**Data shown:**
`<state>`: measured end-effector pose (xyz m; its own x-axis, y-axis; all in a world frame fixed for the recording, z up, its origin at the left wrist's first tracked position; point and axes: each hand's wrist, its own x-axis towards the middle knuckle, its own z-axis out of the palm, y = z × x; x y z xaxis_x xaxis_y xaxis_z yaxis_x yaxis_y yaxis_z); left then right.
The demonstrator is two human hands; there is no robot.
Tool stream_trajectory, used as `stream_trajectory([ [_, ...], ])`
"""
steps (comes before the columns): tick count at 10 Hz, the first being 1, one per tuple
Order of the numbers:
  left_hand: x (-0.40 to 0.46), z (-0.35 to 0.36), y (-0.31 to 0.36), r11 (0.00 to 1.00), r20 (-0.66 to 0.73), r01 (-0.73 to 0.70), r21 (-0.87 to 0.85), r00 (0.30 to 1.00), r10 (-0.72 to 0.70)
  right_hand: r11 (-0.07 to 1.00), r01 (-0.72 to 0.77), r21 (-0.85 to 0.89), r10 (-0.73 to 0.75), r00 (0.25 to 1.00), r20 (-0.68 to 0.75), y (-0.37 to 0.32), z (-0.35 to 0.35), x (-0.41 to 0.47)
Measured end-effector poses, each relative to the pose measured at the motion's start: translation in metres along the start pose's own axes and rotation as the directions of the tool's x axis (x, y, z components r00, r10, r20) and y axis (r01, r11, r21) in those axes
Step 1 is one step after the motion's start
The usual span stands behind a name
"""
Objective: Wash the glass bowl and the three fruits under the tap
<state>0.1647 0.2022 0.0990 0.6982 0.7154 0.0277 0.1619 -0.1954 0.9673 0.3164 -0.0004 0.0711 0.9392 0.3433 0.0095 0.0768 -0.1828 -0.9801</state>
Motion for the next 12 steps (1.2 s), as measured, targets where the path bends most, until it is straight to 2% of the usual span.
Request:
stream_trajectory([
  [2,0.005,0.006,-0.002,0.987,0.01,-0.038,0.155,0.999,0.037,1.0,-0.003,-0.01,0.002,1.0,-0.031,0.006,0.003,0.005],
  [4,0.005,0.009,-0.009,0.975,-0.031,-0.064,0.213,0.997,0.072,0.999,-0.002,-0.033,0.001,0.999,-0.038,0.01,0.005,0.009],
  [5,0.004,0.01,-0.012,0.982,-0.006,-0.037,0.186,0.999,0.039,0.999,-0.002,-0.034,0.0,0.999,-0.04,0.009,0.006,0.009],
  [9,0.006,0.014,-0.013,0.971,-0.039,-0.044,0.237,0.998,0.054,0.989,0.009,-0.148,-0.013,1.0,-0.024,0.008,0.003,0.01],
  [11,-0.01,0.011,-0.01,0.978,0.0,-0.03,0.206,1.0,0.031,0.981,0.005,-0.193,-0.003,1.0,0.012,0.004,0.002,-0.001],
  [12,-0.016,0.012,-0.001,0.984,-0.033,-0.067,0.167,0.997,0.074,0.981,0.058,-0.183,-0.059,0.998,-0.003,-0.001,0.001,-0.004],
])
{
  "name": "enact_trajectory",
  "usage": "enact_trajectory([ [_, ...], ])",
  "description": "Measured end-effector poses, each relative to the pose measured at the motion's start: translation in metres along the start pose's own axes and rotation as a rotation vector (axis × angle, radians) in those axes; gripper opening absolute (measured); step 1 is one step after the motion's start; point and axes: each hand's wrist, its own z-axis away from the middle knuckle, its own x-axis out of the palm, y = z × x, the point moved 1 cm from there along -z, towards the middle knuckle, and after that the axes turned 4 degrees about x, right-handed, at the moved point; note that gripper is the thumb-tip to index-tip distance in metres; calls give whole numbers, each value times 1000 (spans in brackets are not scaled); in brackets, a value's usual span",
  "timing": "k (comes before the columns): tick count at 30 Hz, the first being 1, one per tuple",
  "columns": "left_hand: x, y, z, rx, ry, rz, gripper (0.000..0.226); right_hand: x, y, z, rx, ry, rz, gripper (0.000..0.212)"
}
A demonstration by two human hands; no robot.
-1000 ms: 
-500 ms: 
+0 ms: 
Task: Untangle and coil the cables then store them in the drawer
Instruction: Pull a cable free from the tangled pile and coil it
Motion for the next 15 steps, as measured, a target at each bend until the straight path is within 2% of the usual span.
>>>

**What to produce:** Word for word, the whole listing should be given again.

**Task answer:**
`<state>`: measured end-effector pose (xyz m; its own x-axis, y-axis; all in a world frame fixed for the recording, z up, its origin at the left wrist's first tracked position; point and axes: each hand's wrist, its own x-axis towards the middle knuckle, its own z-axis out of the palm, y = z × x; x y z xaxis_x xaxis_y xaxis_z yaxis_x yaxis_y yaxis_z); left then right.
The demonstrator is two human hands; there is no robot.
Tool stream_trajectory, used as `stream_trajectory([ [_, ...], ])`
"""
steps (comes before the columns): tick count at 10 Hz, the first being 1, one per tuple
Order of the numbers:
  left_hand: x (-0.40 to 0.46), z (-0.35 to 0.36), y (-0.31 to 0.36), r11 (0.00 to 1.00), r20 (-0.66 to 0.73), r01 (-0.73 to 0.70), r21 (-0.87 to 0.85), r00 (0.30 to 1.00), r10 (-0.72 to 0.70)
  right_hand: r11 (-0.07 to 1.00), r01 (-0.72 to 0.77), r21 (-0.85 to 0.89), r10 (-0.73 to 0.75), r00 (0.25 to 1.00), r20 (-0.68 to 0.75), y (-0.37 to 0.32), z (-0.35 to 0.35), x (-0.41 to 0.47)
Measured end-effector poses, each relative to the pose measured at the motion's start: translation in metres along the start pose's own axes and rotation as the directions of the tool's x axis (x, y, z components r00, r10, r20) and y axis (r01, r11, r21) in those axes
Step 1 is one step after the motion's start
The usual span stands behind a name
"""
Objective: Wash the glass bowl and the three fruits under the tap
<state>0.1647 0.2022 0.0990 0.6982 0.7154 0.0277 0.1619 -0.1954 0.9673 0.3164 -0.0004 0.0711 0.9392 0.3433 0.0095 0.0768 -0.1828 -0.9801</state>
Motion for the next 12 steps (1.2 s), as measured, targets where the path bends most, until it is straight to 2% of the usual span.
Request:
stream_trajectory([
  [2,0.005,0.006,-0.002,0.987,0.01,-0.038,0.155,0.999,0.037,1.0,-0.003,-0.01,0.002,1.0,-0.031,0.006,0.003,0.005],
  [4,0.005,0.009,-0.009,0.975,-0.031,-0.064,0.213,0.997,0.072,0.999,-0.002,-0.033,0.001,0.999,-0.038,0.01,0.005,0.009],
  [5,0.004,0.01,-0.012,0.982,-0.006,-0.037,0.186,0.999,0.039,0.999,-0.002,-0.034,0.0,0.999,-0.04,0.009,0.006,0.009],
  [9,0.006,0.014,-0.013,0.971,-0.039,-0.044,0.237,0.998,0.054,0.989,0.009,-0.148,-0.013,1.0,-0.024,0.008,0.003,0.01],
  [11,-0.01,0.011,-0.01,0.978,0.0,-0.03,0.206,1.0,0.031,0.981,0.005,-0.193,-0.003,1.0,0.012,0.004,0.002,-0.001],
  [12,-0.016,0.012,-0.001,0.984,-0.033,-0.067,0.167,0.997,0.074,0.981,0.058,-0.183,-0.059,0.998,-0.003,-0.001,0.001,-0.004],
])
{
  "name": "enact_trajectory",
  "usage": "enact_trajectory([ [_, ...], ])",
  "description": "Measured end-effector poses, each relative to the pose measured at the motion's start: translation in metres along the start pose's own axes and rotation as a rotation vector (axis × angle, radians) in those axes; gripper opening absolute (measured); step 1 is one step after the motion's start; point and axes: each hand's wrist, its own z-axis away from the middle knuckle, its own x-axis out of the palm, y = z × x, the point moved 1 cm from there along -z, towards the middle knuckle, and after that the axes turned 4 degrees about x, right-handed, at the moved point; note that gripper is the thumb-tip to index-tip distance in metres; calls give whole numbers, each value times 1000 (spans in brackets are not scaled); in brackets, a value's usual span",
  "timing": "k (comes before the columns): tick count at 30 Hz, the first being 1, one per tuple",
  "columns": "left_hand: x, y, z, rx, ry, rz, gripper (0.000..0.226); right_hand: x, y, z, rx, ry, rz, gripper (0.000..0.212)"
}
A demonstration by two human hands; no robot.
-1000 ms: 
-500 ms: 
+0 ms: 
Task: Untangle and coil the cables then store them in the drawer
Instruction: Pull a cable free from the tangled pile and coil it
Motion for the next 15 steps, as measured, a target at each bend until the straight path is within 2% of the usual span.
>>>

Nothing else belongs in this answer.